Book Read Free

Grime

Page 4

by K. H. Leigh


  Nothing. Gwen says nothing. I glance over at her. She’s looking out the window, hiding her face from me. Shit. “Gwen, I’m sorry. Don’t cry.”

  “Fuck you.”

  “I’m sorry. I just -”

  “Yeah. Whatever. You’re tired. We’re getting married, by the way.”

  “Congratulations.”

  “Fuck you. Keep your congratulations. Shove it up your ass.”

  Goddamnit. I never say things like that to people. I think them, sure, but I always manage to keep the worst thoughts to myself. For some reason I can’t seem to do that around my sisters. It’s like they’ve torn the door off that cage where I usually lock those things away. I don’t know how they do it. I don’t know how they manage to push my buttons so easily when I haven’t seen any of them in so long.

  I pull over to the side of the road and put it in park. Gwen keeps staring out the window. She wipes under her eye with her knuckle. “I’m sorry,” I say again, with all the sincerity I can muster.

  “What did we ever do to you, Mitch? Why do you hate us so much?”

  “I don’t hate you. It’s just -”

  “Just what?” She shoots daggers at me from the corner of her eyes. “What exactly is it that makes it so fucking unbearable for you to be around us? That made you want to abandon us?”

  I roll my eyes. “Jesus, Gwen. Dial back the drama a bit, will you? Abandon you? I was sixteen. I moved out. I was a miserable kid and I wanted to live my own life.”

  “And you didn’t want us to have any part in it anymore.”

  “Gwen, it’s not like we were the fucking Brady Bunch. We’ve all gone our own ways. None of us were all that close. And I’m here now. I came to this thing, didn’t I? I came to help. I showed up. Don’t I get any credit for that?”

  She tilts her head at stares at me for a minute with her brow furrowed. The look on her face is like she’s probing me, looking for weaknesses. “You know, you’re the only reason any of us are here.”

  “What does that mean?”

  “It means Val and Jamie wanted to hire a cleaning service, and I talked them out of it. I told them I had this idea, that maybe if I told you we were doing it ourselves you’d come out, and then we could all see you. They both said I was nuts, and that it wasn’t even worth trying, that there was no way you would ever come back here. But I was confident. I told them, if anybody can talk him into it, I can. I was always Mitch’s favorite. We all know that. He always liked me best. I can win him over. And then I texted you. And you didn’t even have my number in your fucking phone.”

  I watch a pair of headlights approaching. “Why would I? It’s not like we ever talk.”

  “I had yours.”

  “Congratulations, Gwen.
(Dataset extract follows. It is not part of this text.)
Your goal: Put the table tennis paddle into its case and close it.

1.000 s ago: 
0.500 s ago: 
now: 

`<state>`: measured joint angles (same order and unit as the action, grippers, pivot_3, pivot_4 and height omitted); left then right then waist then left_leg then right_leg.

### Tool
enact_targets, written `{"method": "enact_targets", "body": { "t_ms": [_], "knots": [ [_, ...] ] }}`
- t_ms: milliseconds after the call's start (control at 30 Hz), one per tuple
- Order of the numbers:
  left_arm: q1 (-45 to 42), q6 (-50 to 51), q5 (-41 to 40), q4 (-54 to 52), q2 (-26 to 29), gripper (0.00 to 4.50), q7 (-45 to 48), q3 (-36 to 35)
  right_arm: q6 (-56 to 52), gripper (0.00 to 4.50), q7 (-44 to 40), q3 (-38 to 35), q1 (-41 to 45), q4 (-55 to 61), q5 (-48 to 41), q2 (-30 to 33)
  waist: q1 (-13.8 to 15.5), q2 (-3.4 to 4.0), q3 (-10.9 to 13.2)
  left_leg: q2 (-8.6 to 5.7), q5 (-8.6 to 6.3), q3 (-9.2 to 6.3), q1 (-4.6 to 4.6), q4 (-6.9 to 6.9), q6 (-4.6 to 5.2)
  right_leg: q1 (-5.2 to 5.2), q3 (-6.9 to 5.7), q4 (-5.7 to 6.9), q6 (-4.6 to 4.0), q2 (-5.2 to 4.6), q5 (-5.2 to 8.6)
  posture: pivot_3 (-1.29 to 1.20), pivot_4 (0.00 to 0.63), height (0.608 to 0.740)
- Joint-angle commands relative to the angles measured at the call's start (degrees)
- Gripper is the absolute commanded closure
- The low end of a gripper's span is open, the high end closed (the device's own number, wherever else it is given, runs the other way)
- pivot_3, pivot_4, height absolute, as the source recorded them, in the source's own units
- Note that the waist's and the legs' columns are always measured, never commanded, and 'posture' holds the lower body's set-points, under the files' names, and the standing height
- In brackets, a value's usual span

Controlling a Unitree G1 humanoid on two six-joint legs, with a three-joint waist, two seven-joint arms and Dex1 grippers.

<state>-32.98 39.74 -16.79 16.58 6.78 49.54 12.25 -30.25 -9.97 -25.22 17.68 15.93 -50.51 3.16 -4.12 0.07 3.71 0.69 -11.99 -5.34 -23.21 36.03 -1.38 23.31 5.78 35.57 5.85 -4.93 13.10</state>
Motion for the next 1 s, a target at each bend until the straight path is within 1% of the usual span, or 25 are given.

You win. You’re a less shitty person than I am.”

  She shakes her head. “You are exactly like him. Do you know that? You are exactly the same. Twenty years and two thousand miles and you still turned into Dad.”

  “I may have turned into someone just like him, but at least I don’t keep marrying guys just like him.”

  She’s out of the car so fast I don’t even register it until the door slams shut. I take a deep breath and count to ten before killing the engine and getting out myself. She’s already a fair ways down the sidewalk. Damn, she walks fast.

  I don’t say anything, but she must hear me jogging up behind her because she starts growling back at me as I approach. “How fucking dare you. You don’t even know him.”

  “You’re right. I don’t know him. So tell me about him, Gwen. Tell me, does he hit you like the last husband? Or does he hit you more like the one before that?”

  She stops abruptly and wheels around to face me. “Ethan has never laid a hand on me.”

  “I’m pretty sure that’s what you said about the first asshole you married, the last time I saw you. Those exact words. Only you said them under a layer of makeup three inches thick to hide the bruise he’d left on your face that morning.”

  “What do you even care?” she asks, her voice like a blade of ice. “What am I to you, exactly? Who do you even see when you look at me?” A car blows past, whipping her hair into her eyes, but she doesn’t move to brush it away. She doesn’t even flinch.

  This is it. This is when the flash of memory comes. This is the exact same face she had when I was getting in the backseat of the cab to the airport all those years ago. Her mascara was even running down her face in the same way.

  She always wears so much mascara.

  We just stare at each other for… I don’t know. Seconds? Hours? Then she turns and walks one way and I turn and walk the other.

  I’m done. I am finished with this shit. I get back in the car and pull out without looking, almost side-swiping a little blue Geo who lays on their pitiful horn that sounds like a squeezed pigeon in retaliation. I don’t care. I overtake them and speed off to my hotel.

  As soon as I’m inside my room I strip off all my clothes. God, I’m filthy. In the mirrored cabinet door I can see the demarcation of dirt around my neck and arms, sharp lines where edges of my shirt hid my skin, the dust sticking to my sweat like a feculent farmer’s tan. I get in the tiny shower and watch the water swirl around my feet, little spirals of black fading to grey then fading to nothing as the hot water runs and runs over me.

  Hotel soap never makes you feel clean.

  There’s a little market and liquor store across the street from my hotel. When I’m done showering I dress and head out the door. The sun’s gone down. The parking lot is practically empty. Just a couple of cars parked close to the entrance.

  I jaywalk to the market. It's lit with those vaguely green fluorescents that every dingy liquor store and only dingy liquor stores seem to have. I buy some chips and a candy bar and a small bottle of Maker's from the bored cashier and go back to the hotel.

  Halfway across the parking lot I get swept by a pair of headlights attached to an engine with a strange whiny rumble. I squint over my shoulder and see a little old red sports car pulling into the lot.

  Shit.

  Do I run? Do I run upstairs and lock myself in my room? Am I that big a coward?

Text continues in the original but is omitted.